WORK REQUIRED -
For this task, copy all of the data below exactly and skip the pictures.

STORED DATA -
★ ★ ★ ★ ★
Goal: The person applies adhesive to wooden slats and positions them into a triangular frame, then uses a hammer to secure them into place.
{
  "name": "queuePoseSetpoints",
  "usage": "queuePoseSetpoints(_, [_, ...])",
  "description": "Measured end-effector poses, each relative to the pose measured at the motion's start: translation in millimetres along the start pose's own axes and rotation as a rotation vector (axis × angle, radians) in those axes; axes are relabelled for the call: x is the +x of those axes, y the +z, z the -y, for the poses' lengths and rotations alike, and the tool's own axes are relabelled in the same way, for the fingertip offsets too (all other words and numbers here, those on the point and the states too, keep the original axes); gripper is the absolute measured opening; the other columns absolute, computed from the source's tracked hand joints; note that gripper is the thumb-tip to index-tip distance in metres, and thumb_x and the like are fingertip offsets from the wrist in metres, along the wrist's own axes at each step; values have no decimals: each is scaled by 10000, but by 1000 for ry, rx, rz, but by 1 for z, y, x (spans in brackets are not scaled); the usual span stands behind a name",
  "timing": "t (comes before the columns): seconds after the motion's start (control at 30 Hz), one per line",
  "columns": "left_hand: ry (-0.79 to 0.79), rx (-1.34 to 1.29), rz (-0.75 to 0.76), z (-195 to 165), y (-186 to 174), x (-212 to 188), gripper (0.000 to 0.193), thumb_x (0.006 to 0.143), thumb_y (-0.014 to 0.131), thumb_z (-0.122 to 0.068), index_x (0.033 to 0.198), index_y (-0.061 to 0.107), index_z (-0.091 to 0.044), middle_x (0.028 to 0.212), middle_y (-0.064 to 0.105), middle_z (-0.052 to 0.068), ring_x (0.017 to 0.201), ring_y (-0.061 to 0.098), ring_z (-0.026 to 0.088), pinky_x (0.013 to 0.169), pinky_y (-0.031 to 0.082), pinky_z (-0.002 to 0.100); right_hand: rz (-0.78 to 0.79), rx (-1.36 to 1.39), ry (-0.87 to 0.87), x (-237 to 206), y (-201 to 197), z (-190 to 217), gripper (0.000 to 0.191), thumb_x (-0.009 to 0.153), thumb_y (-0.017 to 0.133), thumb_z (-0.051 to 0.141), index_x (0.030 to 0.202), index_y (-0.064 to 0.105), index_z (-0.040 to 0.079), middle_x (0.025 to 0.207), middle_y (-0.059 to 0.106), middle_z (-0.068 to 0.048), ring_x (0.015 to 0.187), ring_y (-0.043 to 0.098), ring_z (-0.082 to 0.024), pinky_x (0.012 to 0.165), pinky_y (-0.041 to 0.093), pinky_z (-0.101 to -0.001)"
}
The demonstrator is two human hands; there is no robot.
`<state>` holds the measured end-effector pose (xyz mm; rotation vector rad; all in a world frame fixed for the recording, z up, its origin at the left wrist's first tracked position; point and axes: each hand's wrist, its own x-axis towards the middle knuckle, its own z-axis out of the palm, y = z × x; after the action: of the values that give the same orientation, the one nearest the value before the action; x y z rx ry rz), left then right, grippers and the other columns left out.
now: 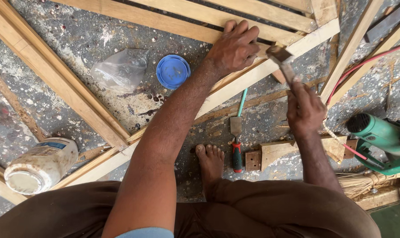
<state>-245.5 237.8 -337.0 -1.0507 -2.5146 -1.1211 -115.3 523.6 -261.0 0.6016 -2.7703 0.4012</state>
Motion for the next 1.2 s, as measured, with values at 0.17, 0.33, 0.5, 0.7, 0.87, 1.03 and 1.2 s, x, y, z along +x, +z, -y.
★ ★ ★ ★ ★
WORKED SOLUTION -
Goal: The person applies adhesive to wooden slats and positions them into a triangular frame, then uses a hammer to secure them into place.
{
  "name": "queuePoseSetpoints",
  "usage": "queuePoseSetpoints(_, [_, ...])",
  "description": "Measured end-effector poses, each relative to the pose measured at the motion's start: translation in millimetres along the start pose's own axes and rotation as a rotation vector (axis × angle, radians) in those axes; axes are relabelled for the call: x is the +x of those axes, y the +z, z the -y, for the poses' lengths and rotations alike, and the tool's own axes are relabelled in the same way, for the fingertip offsets too (all other words and numbers here, those on the point and the states too, keep the original axes); gripper is the absolute measured opening; the other columns absolute, computed from the source's tracked hand joints; note that gripper is the thumb-tip to index-tip distance in metres, and thumb_x and the like are fingertip offsets from the wrist in metres, along the wrist's own axes at each step; values have no decimals: each is scaled by 10000, but by 1000 for ry, rx, rz, but by 1 for z, y, x (spans in brackets are not scaled); the usual span stands behind a name",
  "timing": "t (comes before the columns): seconds after the motion's start (control at 30 Hz), one per line",
  "columns": "left_hand: ry (-0.79 to 0.79), rx (-1.34 to 1.29), rz (-0.75 to 0.76), z (-195 to 165), y (-186 to 174), x (-212 to 188), gripper (0.000 to 0.193), thumb_x (0.006 to 0.143), thumb_y (-0.014 to 0.131), thumb_z (-0.122 to 0.068), index_x (0.033 to 0.198), index_y (-0.061 to 0.107), index_z (-0.091 to 0.044), middle_x (0.028 to 0.212), middle_y (-0.064 to 0.105), middle_z (-0.052 to 0.068), ring_x (0.017 to 0.201), ring_y (-0.061 to 0.098), ring_z (-0.026 to 0.088), pinky_x (0.013 to 0.169), pinky_y (-0.031 to 0.082), pinky_z (-0.002 to 0.100); right_hand: rz (-0.78 to 0.79), rx (-1.36 to 1.39), ry (-0.87 to 0.87), x (-237 to 206), y (-201 to 197), z (-190 to 217), gripper (0.000 to 0.191), thumb_x (-0.009 to 0.153), thumb_y (-0.017 to 0.133), thumb_z (-0.051 to 0.141), index_x (0.030 to 0.202), index_y (-0.064 to 0.105), index_z (-0.040 to 0.079), middle_x (0.025 to 0.207), middle_y (-0.059 to 0.106), middle_z (-0.068 to 0.048), ring_x (0.015 to 0.187), ring_y (-0.043 to 0.098), ring_z (-0.082 to 0.024), pinky_x (0.012 to 0.165), pinky_y (-0.041 to 0.093), pinky_z (-0.101 to -0.001)"
}
The demonstrator is two human hands; there is no robot.
`<state>` holds the measured end-effector pose (xyz mm; rotation vector rad; all in a world frame fixed for the recording, z up, its origin at the left wrist's first tracked position; point and axes: each hand's wrist, its own x-axis towards the middle knuckle, its own z-axis out of the palm, y = z × x; after the action: of the values that give the same orientation, the one nearest the value before the action; x y z rx ry rz), left then right, grippers and the other columns left out.
now: 
<state>-245.5 237.8 -337.0 -1.0507 -2.5146 -1.1211 -115.3 523.6 -261.0 0.6016 -2.7703 0.4012</state>
Motion for the next 1.2 s, as measured, with values at 0.17, 0.33, 0.5, 0.7, 0.87, 1.03 and 1.2 s, x, y, z along +x, +z, -y.

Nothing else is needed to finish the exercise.